World food supplies at risk
Russia's weekend backtrack from a UN-brokered deal to export Black Sea grains is likely to hit shipments to import-dependent countries, deepening a global food crisis and sparking gains in prices.
Hundreds of thousands of tonnes of wheat booked for delivery to Africa and the Middle East are at risk following Russia's withdrawal, while Ukrainian corn exports to Europe will get knocked lower, two Singapore-based traders said.
Russia on Saturday suspended participation in the UN grain deal for an "indefinite term", after what it said was a major Ukrainian drone attack on its Black Sea fleet in Crimea.
"If I have to replace a vessel which was due to come from Ukraine, what are the options? Not much really," said one Singapore-based grains trader who supplies wheat to buyers in Asia and the Middle East.
Chicago wheat futures yesterday jumped more than 5 percent and corn rose over 2 percent from the fears over supplies.
Earlier this year global wheat prices Wv1 jumped to an all-time high and corn Cv1 hit a 10-year top as Russia's invasion of Ukraine added fuel to a rally set off by adverse weather and Covid-19 supply disruptions.
Australia, a key wheat supplier to Asia, is unlikely to be able to fill any supply gap, with shipping slots booked right up to February, traders said.
Shares in Australia's Graincorp GNC.AX - which posted a five-fold jump in H1 profit due to supply constraints arising from the Russia-Ukraine conflict - rose more than 7 percent.
No ships moved through the established maritime humanitarian corridor on Sunday. The United Nations, Turkey and Ukraine, however, pressed ahead to implement the Black Sea grain deal and agreed on a transit plan for yesterday for 16 vessels to move forward, despite the withdrawal of Russia.

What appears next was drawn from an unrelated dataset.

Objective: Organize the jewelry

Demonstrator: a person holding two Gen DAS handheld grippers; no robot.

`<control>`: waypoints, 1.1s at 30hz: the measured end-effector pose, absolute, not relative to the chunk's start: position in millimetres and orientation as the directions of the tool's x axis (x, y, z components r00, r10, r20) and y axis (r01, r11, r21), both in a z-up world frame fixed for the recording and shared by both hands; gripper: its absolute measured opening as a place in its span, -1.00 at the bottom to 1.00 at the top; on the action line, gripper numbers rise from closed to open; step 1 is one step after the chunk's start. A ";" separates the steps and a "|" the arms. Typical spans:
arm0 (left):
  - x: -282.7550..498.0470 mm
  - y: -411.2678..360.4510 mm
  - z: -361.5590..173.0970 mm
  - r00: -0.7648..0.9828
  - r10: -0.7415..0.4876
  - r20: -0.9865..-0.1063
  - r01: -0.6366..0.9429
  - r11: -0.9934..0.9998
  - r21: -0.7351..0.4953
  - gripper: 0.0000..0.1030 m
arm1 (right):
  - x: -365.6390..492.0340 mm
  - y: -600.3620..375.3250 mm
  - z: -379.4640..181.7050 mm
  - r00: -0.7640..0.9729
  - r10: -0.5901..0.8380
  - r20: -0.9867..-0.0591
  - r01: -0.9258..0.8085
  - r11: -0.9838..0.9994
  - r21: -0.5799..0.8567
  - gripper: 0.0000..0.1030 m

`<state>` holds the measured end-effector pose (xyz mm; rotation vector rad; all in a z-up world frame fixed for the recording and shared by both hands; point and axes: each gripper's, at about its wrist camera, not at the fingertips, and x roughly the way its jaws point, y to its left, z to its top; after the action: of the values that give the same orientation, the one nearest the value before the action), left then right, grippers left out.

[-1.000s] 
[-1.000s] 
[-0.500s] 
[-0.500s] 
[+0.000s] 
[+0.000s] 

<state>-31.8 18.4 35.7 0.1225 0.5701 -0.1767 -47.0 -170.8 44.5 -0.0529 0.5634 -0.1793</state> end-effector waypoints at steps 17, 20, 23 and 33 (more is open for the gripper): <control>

"We have to see how the situation unfolds. It is not clear if Ukraine will continue to ship grains and what happens to Russian exports," said the Singapore-based grains trader.
Asian buyers booking Ukrainian wheat cargoes include Indonesia, the world's second-largest importer of the grain, although the region typically relies on Australia and North America.
In recent deals, Indonesian millers bought four cargoes of Ukrainian wheat for November shipment in deals signed over the last few weeks, traders said. Some Vietnamese feed mills that bought Ukrainian wheat are also likely to suffer.